Thanks Lisa, of course I had the help of a great interviewer. And thanks GMac...a little chip off the old block;-)

And Barb, I've been trying to write but keeping getting sidetracked by all these cougars running interference on this page. LoL!!! I'm now a follower. Really enjoying your blog.

Barbara Mazzuca said...

LOL!! you crack me up girl. I'm so happy to see the reactions and comments to this interview! And again I am thrilled to have been able to do this interview with you. I hope to be able to do more and share, not only the author, but the other many facets that make you the person you are. I however think it's best to not brow beat my guests to exhaustion. *grin*

gmchanel said...

How's that two finger rule work with your husband?

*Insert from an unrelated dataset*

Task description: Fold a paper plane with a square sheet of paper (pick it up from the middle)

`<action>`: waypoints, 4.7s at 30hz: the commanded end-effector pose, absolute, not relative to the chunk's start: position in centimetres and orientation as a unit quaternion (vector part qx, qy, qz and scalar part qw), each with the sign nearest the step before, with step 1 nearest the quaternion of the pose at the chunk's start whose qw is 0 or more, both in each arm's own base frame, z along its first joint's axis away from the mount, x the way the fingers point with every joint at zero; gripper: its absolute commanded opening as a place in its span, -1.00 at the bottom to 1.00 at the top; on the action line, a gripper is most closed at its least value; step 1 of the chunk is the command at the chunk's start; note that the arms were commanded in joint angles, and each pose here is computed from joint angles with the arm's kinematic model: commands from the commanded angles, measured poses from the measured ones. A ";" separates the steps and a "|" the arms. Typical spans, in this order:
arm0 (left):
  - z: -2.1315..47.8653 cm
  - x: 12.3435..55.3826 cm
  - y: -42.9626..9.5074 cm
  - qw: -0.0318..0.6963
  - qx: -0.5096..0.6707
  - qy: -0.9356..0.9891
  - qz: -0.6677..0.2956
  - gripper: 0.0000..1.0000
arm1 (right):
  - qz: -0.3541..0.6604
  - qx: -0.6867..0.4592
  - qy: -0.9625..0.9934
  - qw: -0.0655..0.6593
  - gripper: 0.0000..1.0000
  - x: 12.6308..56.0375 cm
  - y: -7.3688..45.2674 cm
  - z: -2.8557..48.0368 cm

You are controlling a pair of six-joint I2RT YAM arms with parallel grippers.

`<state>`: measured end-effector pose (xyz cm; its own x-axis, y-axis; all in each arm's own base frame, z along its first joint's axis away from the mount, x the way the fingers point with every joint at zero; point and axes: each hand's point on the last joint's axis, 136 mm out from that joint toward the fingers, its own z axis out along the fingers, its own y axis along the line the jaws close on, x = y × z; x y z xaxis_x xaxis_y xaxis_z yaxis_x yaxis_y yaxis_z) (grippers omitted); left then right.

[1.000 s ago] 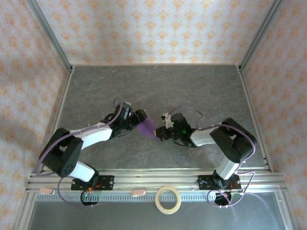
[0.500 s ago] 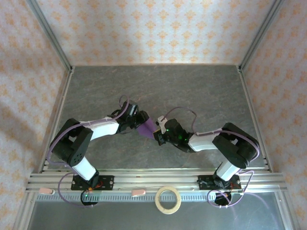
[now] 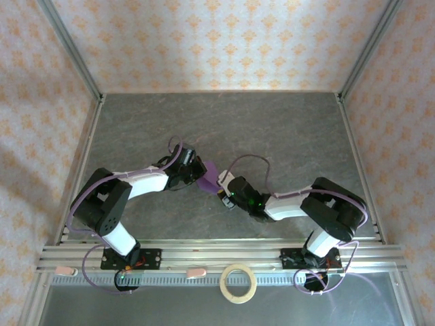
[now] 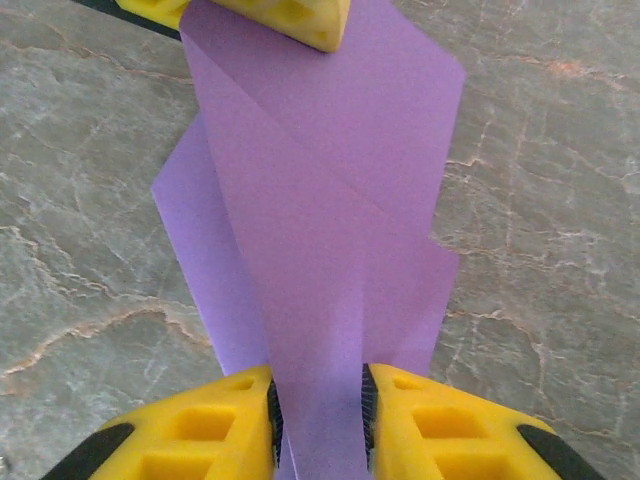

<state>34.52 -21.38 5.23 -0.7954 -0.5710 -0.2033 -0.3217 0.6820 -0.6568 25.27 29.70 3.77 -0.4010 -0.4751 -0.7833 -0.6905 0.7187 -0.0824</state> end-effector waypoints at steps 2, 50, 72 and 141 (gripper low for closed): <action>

RYCJ OEBooks Publisher said...

oh, I see. We have a teaser out there. Tell Nando thanks for stopping by as well! He left me a nice email.

Wendy. Blog Author said...

Oh wow, what an awesome interview. I really enjoyed learning about this fabulous woman.

Barbara said...

I'm glad you stop by Wendy and that you enjoyed the interview. Thank you for sharing your thoughts with us ;D

RYCJ OEBooks Publisher said...

Yes, Wendy thank you. I mean, and I'm fabulous too? LoL. I definitely must add your blog to my roll. Seriously though. I really appreciate you stopping to read the interview.

Jen Knox said...

Wonderful interview! It's so poetic and spot-on when you say the story was 'crippling [your] thoughts', RYCJ. Writers everywhere know what you mean. Healing pieces are often the best pieces b/c they're raw and real. Thank you for sharing a bit about your process. It inspired me today.

RYCJ OEBooks Publisher said...

Hey Jen, your words mean a lot to me too. Thanks for reading and commenting. I so agree that we can always feel when a writer is writing straight from their heart. I certainly got that out of Musical Chairs, and as well The Gifted Ones, and though mines is based on fiction, I still hope others who read it get this feel too.